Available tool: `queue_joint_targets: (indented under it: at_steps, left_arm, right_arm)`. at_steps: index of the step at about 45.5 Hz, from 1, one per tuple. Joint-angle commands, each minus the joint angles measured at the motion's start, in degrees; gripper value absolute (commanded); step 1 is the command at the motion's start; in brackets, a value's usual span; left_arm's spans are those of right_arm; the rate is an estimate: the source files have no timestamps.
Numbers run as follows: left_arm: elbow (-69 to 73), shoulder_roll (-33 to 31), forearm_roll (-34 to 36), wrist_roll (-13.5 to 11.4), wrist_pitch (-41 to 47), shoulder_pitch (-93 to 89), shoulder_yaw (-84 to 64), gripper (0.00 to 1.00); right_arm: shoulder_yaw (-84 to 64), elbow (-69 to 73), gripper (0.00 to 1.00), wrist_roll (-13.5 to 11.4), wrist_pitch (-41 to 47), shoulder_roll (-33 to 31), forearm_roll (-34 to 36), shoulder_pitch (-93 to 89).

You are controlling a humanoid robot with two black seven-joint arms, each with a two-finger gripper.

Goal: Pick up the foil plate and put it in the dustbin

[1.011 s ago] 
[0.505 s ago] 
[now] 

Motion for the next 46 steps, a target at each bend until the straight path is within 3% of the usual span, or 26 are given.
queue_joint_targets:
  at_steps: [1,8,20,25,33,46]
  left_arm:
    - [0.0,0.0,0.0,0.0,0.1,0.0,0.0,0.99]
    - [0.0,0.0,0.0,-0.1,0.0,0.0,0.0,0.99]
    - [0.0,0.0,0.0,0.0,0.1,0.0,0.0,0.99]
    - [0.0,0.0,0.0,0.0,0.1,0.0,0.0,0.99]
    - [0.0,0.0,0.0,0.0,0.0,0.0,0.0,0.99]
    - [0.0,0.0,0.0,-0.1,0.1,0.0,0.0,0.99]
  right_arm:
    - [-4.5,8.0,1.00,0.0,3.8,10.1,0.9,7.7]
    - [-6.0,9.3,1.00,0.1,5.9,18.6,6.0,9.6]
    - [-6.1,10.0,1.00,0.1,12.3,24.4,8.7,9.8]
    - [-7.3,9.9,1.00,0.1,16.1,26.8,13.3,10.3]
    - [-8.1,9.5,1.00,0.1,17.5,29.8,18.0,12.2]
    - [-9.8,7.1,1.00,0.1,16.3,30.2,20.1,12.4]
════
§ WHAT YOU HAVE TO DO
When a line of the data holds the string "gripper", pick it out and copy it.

§ OUTPUT BELOW
Available tool: `queue_joint_targets: (indented under it: at_steps, left_arm, right_arm)`. at_steps: index of the step at about 45.5 Hz, from 1, one per tuple. Joint-angle commands, each minus the joint angles measured at the motion's start, in degrees; gripper value absolute (commanded); step 1 is the command at the motion's start; in brackets, a value's usual span; left_arm's spans are those of right_arm; the rate is an estimate: the source files have no timestamps.
Numbers run as follows: left_arm: elbow (-69 to 73), shoulder_roll (-33 to 31), forearm_roll (-34 to 36), wrist_roll (-13.5 to 11.4), wrist_pitch (-41 to 47), shoulder_pitch (-93 to 89), shoulder_yaw (-84 to 64), gripper (0.00 to 1.00); right_arm: shoulder_yaw (-84 to 64), elbow (-69 to 73), gripper (0.00 to 1.00), wrist_roll (-13.5 to 11.4), wrist_pitch (-41 to 47), shoulder_roll (-33 to 31), forearm_roll (-34 to 36), shoulder_pitch (-93 to 89).
You are controlling a humanoid robot with two black seven-joint arms, each with a two-finger gripper.

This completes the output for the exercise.